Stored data
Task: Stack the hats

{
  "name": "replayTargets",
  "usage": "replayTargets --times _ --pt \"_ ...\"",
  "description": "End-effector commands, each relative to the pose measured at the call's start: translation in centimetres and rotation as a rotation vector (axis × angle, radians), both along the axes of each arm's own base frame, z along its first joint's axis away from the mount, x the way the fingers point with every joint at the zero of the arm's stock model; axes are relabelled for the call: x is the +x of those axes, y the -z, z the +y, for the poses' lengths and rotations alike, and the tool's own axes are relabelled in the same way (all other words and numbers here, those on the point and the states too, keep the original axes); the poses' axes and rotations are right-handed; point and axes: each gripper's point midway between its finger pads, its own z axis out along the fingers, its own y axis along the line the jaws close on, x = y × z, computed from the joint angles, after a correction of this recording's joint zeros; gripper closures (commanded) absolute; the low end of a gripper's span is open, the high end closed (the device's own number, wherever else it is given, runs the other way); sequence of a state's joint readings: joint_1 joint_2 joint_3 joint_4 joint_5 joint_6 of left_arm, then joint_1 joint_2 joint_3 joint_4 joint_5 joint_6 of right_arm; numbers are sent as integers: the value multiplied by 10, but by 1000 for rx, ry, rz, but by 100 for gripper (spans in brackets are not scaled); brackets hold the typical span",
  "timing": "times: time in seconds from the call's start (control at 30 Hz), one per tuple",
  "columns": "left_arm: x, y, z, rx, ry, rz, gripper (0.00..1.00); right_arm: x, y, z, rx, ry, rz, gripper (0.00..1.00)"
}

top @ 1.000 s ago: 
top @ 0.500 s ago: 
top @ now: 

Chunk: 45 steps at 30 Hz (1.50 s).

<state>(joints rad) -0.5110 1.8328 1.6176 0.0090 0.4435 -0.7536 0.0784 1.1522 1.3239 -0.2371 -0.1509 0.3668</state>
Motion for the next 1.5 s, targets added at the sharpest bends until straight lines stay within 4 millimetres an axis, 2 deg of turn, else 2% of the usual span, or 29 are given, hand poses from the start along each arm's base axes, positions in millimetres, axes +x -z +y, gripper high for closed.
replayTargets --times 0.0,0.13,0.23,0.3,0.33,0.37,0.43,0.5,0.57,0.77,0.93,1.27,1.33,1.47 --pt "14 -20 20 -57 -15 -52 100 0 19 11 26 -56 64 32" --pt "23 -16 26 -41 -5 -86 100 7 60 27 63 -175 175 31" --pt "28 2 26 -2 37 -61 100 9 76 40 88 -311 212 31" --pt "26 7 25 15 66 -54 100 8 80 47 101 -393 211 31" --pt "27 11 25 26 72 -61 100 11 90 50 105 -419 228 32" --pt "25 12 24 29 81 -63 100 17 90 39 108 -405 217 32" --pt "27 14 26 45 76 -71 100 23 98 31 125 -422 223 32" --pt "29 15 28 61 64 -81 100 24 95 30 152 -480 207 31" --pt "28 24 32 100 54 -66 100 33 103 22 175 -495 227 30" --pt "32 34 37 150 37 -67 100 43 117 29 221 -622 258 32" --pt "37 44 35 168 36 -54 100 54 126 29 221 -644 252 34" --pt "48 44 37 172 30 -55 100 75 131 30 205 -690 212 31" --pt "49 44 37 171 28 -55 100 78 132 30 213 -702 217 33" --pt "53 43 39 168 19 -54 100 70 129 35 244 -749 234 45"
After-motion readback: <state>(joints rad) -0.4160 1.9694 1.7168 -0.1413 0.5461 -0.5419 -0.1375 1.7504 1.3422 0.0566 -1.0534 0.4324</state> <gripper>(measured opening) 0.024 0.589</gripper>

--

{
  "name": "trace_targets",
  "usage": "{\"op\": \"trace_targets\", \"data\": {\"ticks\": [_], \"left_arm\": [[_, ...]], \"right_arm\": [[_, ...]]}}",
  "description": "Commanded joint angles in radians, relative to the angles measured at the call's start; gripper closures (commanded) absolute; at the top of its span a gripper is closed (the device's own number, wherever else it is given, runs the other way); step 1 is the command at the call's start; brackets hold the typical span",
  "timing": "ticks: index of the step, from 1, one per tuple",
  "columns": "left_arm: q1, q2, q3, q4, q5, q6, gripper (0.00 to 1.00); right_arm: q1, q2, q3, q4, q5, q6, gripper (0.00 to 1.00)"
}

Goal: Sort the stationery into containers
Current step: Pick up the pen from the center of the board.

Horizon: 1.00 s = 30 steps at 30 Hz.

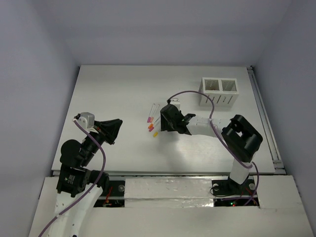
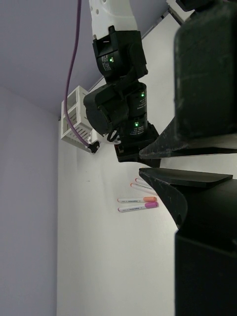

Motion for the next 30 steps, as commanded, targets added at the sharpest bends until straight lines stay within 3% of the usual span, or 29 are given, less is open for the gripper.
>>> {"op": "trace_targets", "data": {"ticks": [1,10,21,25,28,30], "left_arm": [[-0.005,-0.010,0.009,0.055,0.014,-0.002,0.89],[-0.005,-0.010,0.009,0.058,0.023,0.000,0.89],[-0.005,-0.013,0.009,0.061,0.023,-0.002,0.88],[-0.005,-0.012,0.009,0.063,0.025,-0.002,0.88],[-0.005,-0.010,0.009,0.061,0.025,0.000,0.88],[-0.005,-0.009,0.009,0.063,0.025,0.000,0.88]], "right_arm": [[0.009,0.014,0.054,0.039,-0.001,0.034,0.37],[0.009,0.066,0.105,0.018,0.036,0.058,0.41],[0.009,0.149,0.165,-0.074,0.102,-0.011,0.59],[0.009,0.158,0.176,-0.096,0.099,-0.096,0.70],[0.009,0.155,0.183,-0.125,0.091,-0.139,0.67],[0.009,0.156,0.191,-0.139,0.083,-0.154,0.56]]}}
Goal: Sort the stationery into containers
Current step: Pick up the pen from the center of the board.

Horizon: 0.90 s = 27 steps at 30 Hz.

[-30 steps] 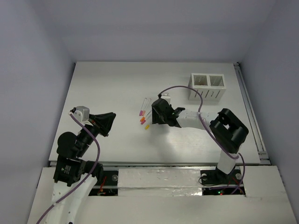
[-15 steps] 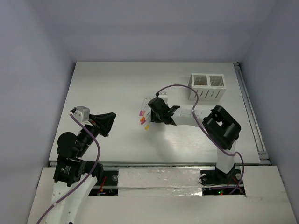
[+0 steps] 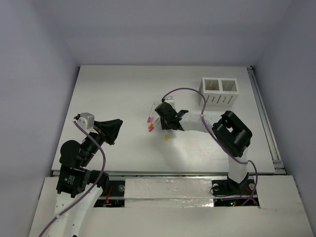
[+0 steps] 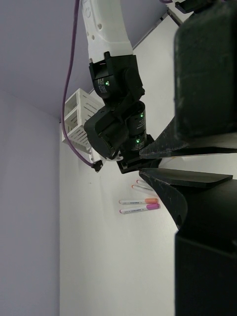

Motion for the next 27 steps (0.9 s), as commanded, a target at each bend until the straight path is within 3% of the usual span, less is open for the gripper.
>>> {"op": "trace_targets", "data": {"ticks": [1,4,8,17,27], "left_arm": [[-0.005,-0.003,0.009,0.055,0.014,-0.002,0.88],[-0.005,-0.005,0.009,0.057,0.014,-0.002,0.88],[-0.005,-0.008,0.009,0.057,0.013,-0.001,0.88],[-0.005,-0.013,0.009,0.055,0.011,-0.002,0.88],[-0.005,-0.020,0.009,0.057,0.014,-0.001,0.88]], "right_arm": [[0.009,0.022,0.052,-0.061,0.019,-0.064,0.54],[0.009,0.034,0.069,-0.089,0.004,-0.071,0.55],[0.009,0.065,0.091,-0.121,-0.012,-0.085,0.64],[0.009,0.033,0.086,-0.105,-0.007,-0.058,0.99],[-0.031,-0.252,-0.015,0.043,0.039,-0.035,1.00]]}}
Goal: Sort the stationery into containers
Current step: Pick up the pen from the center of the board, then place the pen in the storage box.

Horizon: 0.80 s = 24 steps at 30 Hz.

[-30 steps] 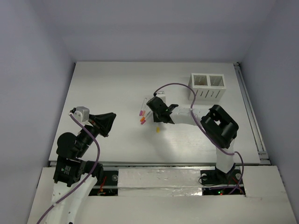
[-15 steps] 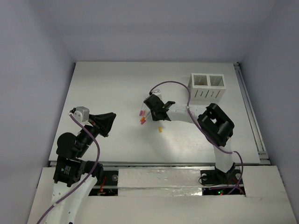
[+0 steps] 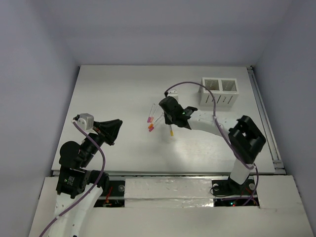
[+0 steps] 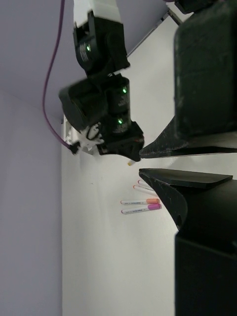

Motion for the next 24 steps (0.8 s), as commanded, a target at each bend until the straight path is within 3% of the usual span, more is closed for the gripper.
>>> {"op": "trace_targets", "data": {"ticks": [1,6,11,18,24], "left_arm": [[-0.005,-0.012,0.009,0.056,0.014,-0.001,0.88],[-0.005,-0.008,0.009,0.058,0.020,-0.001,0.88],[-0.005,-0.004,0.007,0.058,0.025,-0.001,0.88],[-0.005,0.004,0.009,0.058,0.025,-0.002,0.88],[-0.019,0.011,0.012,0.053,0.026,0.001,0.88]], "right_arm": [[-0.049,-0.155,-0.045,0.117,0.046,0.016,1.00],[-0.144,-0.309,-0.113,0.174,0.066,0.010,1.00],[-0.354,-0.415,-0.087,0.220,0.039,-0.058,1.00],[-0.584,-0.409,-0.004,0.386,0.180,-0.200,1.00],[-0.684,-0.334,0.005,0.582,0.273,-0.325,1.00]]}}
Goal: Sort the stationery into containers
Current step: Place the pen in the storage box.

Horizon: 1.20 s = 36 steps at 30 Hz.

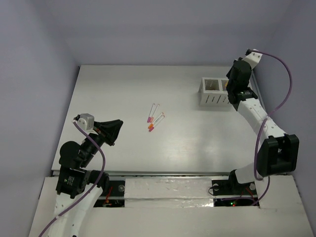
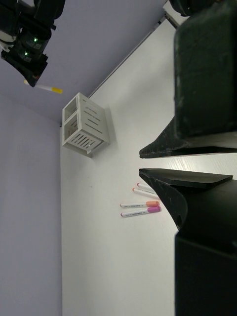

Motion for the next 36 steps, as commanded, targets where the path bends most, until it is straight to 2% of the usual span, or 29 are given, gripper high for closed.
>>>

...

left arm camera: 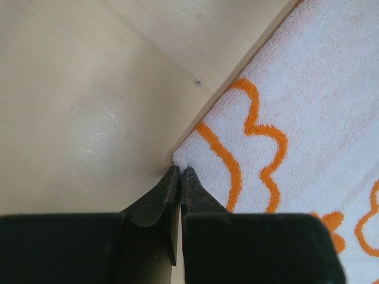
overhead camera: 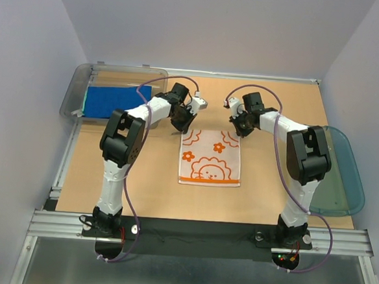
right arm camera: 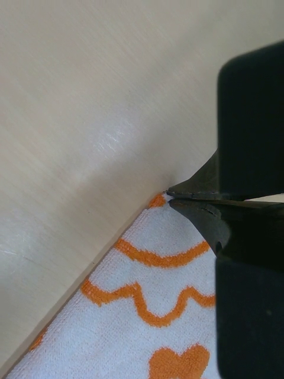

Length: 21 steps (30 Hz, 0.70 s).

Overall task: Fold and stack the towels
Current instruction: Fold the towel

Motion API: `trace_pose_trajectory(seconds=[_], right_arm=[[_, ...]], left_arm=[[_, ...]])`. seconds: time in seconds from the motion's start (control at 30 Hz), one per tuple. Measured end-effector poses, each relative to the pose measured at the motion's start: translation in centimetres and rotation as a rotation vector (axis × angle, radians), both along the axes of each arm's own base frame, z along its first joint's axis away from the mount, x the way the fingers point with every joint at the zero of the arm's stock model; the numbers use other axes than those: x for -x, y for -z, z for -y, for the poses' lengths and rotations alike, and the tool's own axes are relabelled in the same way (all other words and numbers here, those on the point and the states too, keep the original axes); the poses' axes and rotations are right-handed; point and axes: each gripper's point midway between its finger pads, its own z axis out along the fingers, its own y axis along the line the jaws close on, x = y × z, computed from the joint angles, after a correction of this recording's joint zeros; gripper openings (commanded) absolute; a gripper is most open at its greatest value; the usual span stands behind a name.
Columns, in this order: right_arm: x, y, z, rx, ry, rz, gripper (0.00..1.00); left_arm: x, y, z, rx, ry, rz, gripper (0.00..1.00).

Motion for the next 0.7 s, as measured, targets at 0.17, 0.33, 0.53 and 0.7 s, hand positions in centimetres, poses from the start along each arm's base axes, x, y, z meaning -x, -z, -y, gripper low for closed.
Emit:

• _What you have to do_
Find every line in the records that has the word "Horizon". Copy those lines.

• _Worked solution_
Horizon: 1.00 s = 30 steps at 30 Hz.
Horizon: 0.90 s = 27 steps at 30 Hz.
Horizon: 0.80 s = 24 steps at 30 Hz.
Horizon: 1.20 s = 36 steps at 30 Hz.

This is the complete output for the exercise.